There's a question that sounds philosophical until you realize it's actually structural: who gets to build the future?
Susanne Najafi doesn't ask it to provoke. She asks it because the answer, right now, is too narrow — and that narrowness is costing us.
At the Epicenter Changemaker Award 2026, the Swedish investor and serial entrepreneur laid out a case that was part market thesis, part wake-up call. The thread running through all of it: we are systematically leaving value on the table, and calling it normal.
Crisis isn't the problem. Comfort is.
Najafi has lived through enough turbulence to have developed a working theory about it. Crisis, she argues, brings adrenaline — and with it, a kind of creative clarity that calmer periods rarely produce. Some of her best decisions, her biggest bets, came during moments that looked like they were going wrong.
Her message to founders wasn't the usual resilience talk. It was sharper than that: don't just survive the crisis. Use it. Ask what becomes possible precisely because things are in motion. The downside is visible to everyone. The opportunity usually isn't.
The arbitrage nobody wanted to name
The pivot in Najafi's investing career came when she looked at the numbers clearly. In Sweden, nearly half of all founders have immigrant backgrounds. A few percent of capital goes to them. The rest flows to a narrow demographic, concentrated in a handful of geographies and networks.
She didn't frame this as injustice — or at least, not only as that. She framed it as arbitrage. If capital systematically overlooks strong founders based on background rather than potential, returns are being left behind. That's not a values problem. That's a market problem.
BackingMinds was built on that logic. Find the blind spots. Invest there. Not out of charity — out of conviction that the best ideas don't sort themselves neatly into the existing networks of power.

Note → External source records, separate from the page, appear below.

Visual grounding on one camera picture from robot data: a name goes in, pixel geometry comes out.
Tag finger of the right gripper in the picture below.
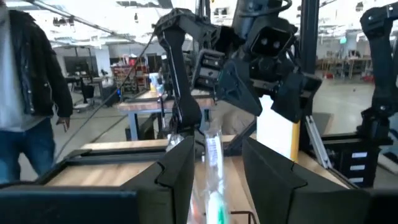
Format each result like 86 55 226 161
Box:
215 58 264 117
271 72 323 123

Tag black articulated stand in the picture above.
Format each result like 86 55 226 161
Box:
323 0 398 189

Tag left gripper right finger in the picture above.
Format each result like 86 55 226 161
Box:
241 138 371 224

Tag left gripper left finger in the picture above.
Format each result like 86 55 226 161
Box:
121 135 197 224

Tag wooden workbench blue legs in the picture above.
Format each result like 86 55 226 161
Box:
116 89 217 141

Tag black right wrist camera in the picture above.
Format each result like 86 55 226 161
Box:
249 26 295 59

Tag black aluminium table frame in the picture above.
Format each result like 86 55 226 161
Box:
0 133 394 190

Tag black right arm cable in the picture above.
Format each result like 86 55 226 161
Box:
54 30 156 161

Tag green toothbrush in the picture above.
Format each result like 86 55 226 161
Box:
188 126 233 224

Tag red parts shelf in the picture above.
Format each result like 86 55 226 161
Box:
111 57 150 94

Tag black vertical rig post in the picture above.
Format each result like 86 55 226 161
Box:
299 0 322 77

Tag silver strut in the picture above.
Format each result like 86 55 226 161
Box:
303 114 333 169

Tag person's hand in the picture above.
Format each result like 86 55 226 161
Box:
55 116 71 133

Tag black wire caddy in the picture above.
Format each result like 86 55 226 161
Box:
229 210 259 224

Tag person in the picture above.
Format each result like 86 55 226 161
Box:
0 0 75 185

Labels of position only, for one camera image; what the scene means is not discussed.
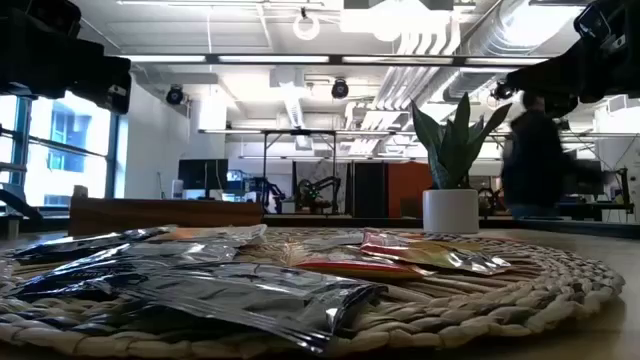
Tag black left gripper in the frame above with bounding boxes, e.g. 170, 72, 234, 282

Capital, she reminded the room, is power. Distributing it differently isn't just good ethics. It's a way of shaping which futures actually get built.
The outsider advantage
BackingMinds hunts for what Najafi calls impact unicorns — companies tackling large, structural problems with the ambition to scale globally. Global traceability platforms working with Adidas and Nike. Green ammonia replacing traditional fertilizers, with Bill Gates backing it. Fossil-free cement that could become a genuine climate tipping point.
What many of these companies share, she noted, is founders who came from outside the industry they disrupted. Entrepreneurial naïveté, she called it — and meant it as a compliment. When you don't know what's supposed to be impossible, you're more likely to attempt it.
The changemakers, in her experience, are often the ones who weren't invited to the table in the first place.
Algorithms aren't neutral. Neither is silence.
Najafi also pushed into territory that the tech industry still handles awkwardly: AI accountability. Algorithms, she was direct about this, are not neutral. They reflect the data they're trained on and the teams that build them. When those inputs are skewed — and they are — the outputs carry that skew into healthcare tools, financial systems, hiring decisions.
The numbers she cited aren't abstract: the percentage of women working in AI remains low. Training data skews toward high-income, English-language sources. The digital divide between wealthy and developing nations is growing, not shrinking.
Her call wasn't to slow AI down. It was to build it better — with traceability, with accountability, with genuine investment in the companies trying to solve these structural problems rather than paper over them.
Europe's window
She closed with something that felt less like inspiration and more like urgency. Digital infrastructure is concentrated in the US and China. Europe has received, in her words, a super wake-up call. Dependency, she argued, is a vulnerability — but it's also a forcing function.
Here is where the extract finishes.